Ava wiped the tears away, but more fell before her cheek dried.
“You shot his face off. That would have to be satisfying,” Katie said.
The image of Zavis’ head exploding over the rock wall flashed through her mind. She hadn’t thought anything about it, let alone satisfaction. Her entire focus had been on Aekon as he’d lost consciousness in her arms, the look of shock, pain, and despair flitting across his face. Despite everything Zavis had done, Aekon had still shown him mercy by sparing his life. She would not spare Zavis any of her emotions or her time thinking about him. To her, he was nothing more than a piece of dirt under the rock he’d crawled from. There were much more important things she needed to be concerned with.
As much as Aekon had loved Onda, fate had seen fit to mate-bond Ava to him. She wasn’t like Onda. She didn’t want to be. Onda had been precious to Aekon and she respected that, but Ava was a different person. A different species.
The fact was, she would have chosen Aekon if fate hadn’t stepped in and decided for them. She wanted more than that. Much more.

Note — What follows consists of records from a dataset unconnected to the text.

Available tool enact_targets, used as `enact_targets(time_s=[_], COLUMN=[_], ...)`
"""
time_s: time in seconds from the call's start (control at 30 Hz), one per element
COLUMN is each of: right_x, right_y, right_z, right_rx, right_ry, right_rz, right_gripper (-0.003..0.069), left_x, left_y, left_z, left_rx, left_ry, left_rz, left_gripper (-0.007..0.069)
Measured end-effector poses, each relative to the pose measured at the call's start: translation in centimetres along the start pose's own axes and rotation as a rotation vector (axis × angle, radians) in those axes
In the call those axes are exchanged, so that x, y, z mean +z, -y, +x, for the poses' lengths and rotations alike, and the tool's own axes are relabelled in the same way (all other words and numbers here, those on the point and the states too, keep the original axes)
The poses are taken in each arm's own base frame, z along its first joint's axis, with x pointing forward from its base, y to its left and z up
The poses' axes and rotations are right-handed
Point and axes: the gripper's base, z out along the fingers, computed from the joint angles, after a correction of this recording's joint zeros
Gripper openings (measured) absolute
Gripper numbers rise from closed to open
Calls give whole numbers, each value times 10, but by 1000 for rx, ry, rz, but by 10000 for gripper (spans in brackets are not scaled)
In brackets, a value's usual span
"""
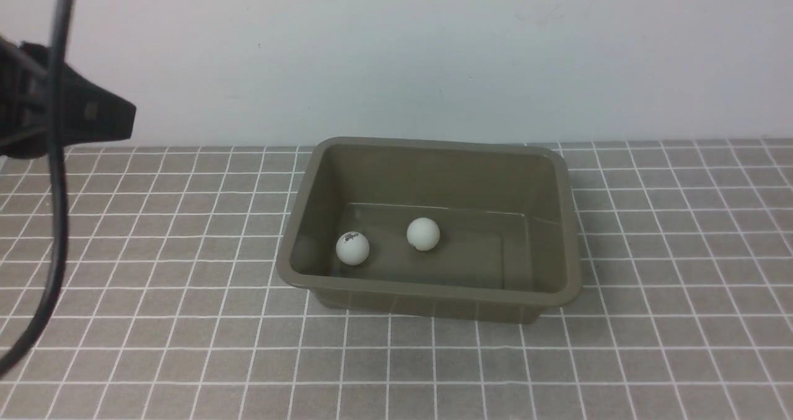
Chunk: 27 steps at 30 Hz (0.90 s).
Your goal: Put the table tennis balls into the box on the grey coffee tablecloth.
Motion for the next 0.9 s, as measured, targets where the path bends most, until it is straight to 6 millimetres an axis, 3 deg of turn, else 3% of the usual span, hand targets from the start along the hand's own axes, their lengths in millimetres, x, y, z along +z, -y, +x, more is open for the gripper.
enact_targets(time_s=[0.07, 0.2, 0.33, 0.43, 0.6, 0.9], right_x=[-10, -8, -8, -7, -7, -7], right_y=[7, 11, 12, 13, 13, 13], right_z=[27, 42, 43, 43, 43, 44], right_rx=[-9, -28, -67, -98, -105, -107], right_ry=[48, 36, 36, 38, 38, 37], right_rz=[1, 16, 28, 37, 39, 40], right_gripper=[-12, -10, -10, -10, -10, -10], left_x=[-13, -33, -54, -75, -86, -92], left_y=[6, 18, 30, 42, 50, 60], left_z=[11, 34, 62, 103, 147, 184], left_rx=[10, -12, 1, 43, 88, 129], left_ry=[63, 149, 242, 372, 468, 491], left_rz=[-20, -34, -61, -102, -135, -125], left_gripper=[-5, -5, -5, -5, -5, -5])
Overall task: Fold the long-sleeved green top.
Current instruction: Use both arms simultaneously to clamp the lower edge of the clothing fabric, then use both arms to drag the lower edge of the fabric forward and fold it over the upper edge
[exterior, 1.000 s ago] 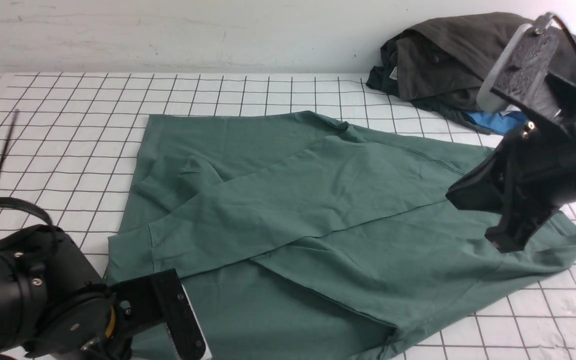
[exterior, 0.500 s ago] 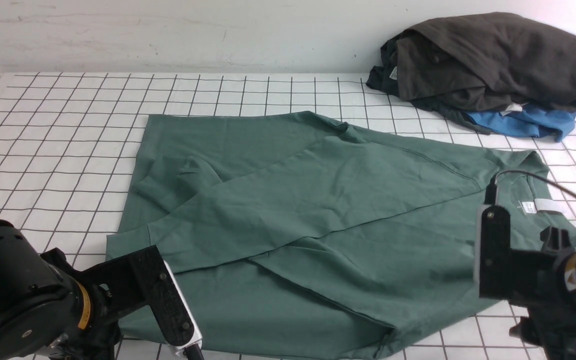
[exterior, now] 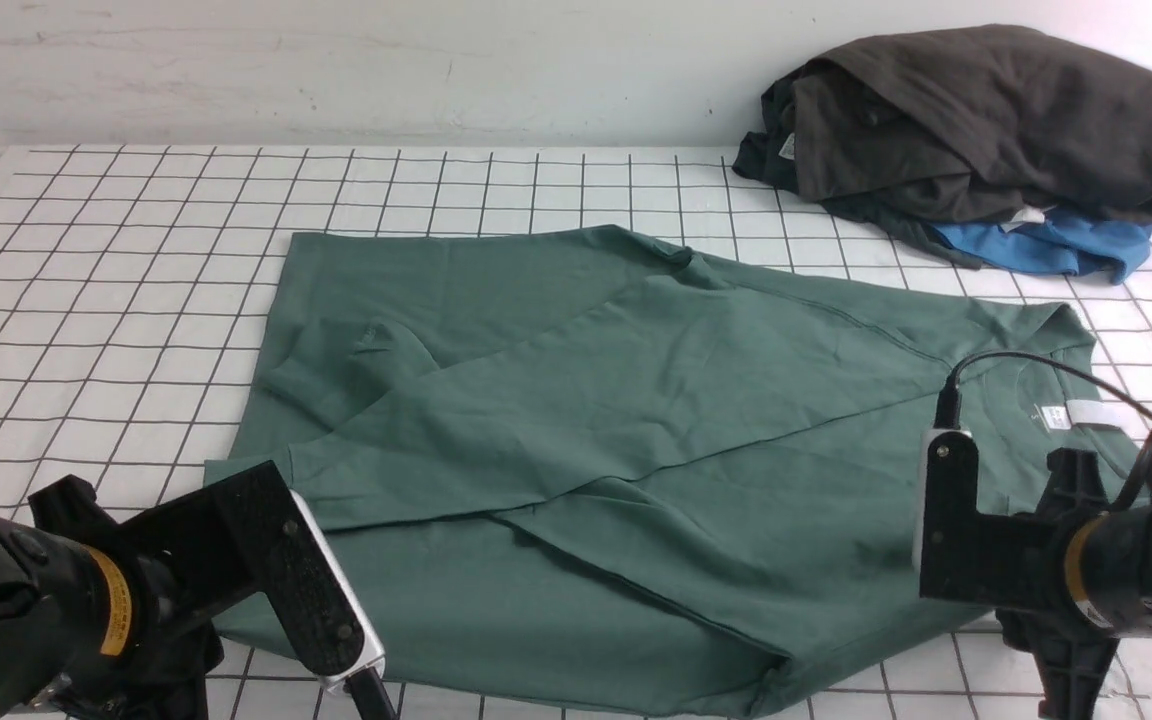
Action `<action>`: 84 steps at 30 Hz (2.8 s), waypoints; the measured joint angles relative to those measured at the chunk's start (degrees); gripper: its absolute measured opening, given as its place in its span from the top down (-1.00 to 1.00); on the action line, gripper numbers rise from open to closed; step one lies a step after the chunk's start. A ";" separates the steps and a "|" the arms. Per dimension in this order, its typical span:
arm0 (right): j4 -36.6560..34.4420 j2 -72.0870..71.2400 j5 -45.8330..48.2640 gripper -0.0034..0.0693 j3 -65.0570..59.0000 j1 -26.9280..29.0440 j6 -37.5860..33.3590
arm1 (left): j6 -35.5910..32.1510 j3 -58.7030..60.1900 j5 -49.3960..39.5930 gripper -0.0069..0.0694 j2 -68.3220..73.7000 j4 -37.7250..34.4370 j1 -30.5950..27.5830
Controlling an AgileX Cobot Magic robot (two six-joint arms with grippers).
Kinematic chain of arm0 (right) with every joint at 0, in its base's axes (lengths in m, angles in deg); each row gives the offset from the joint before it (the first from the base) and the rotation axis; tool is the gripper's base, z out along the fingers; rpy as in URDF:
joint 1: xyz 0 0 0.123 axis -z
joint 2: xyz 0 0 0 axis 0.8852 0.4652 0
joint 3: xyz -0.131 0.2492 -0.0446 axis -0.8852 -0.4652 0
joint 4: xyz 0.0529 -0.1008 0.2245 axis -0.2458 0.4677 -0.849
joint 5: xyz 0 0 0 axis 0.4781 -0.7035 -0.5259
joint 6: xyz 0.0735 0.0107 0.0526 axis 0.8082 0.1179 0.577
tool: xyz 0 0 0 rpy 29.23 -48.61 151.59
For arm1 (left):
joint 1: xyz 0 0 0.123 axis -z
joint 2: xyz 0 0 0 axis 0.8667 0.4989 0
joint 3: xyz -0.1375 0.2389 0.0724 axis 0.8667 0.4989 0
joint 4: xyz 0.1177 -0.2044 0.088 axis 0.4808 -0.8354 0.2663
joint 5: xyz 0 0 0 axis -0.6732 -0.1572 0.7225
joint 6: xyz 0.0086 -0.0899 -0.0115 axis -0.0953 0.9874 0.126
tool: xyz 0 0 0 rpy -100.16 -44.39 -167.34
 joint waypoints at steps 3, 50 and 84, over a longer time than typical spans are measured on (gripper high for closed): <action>4.13 1.71 -2.95 0.24 0.00 0.00 4.92 | 0.05 0.00 0.00 0.82 -0.45 0.00 0.00; -12.60 23.28 12.94 0.91 45.65 10.20 3.86 | -5.11 -56.70 -20.10 0.76 48.05 -17.78 -19.31; -25.09 17.92 19.38 0.92 45.70 10.20 -2.46 | -20.47 -51.33 -24.12 0.81 37.99 -25.31 -19.48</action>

She wanted Aekoon back and she wanted him now. She wanted him to be awake. She wanted him to kiss her. She wanted to make love without the threat of death hanging over their heads. She wanted him to make love to her because he wanted to. She wanted him to love her because it was his choice , and despite everything they’d gone through, she wasn’t sure if he knew he had that option.
“I don’t want to be a duty to him, Katie,” Ava whispered. “However we were brought together, that’s not good enough.”
“I can vouch being the bonded-mate of a Dhasu myself. He sees you, Ava. Don’t doubt that,” Katie said.
Ava nodded, outwardly agreeing. But inside, well, she just didn’t know. The mate-bond had gone dead. In the centre of her chest was a hole and it was getting bigger with each passing moment. Bigger and deeper, filling with frigid darkness so thick she might become lost in it one day. The bigger it got, the more she thought it might never be filled again. If this was what Aekon felt when he’d lost Onda, she didn’t know how she would function. Or survive. Or feel anything ever again.
If she lost Aekon, she would lose everything.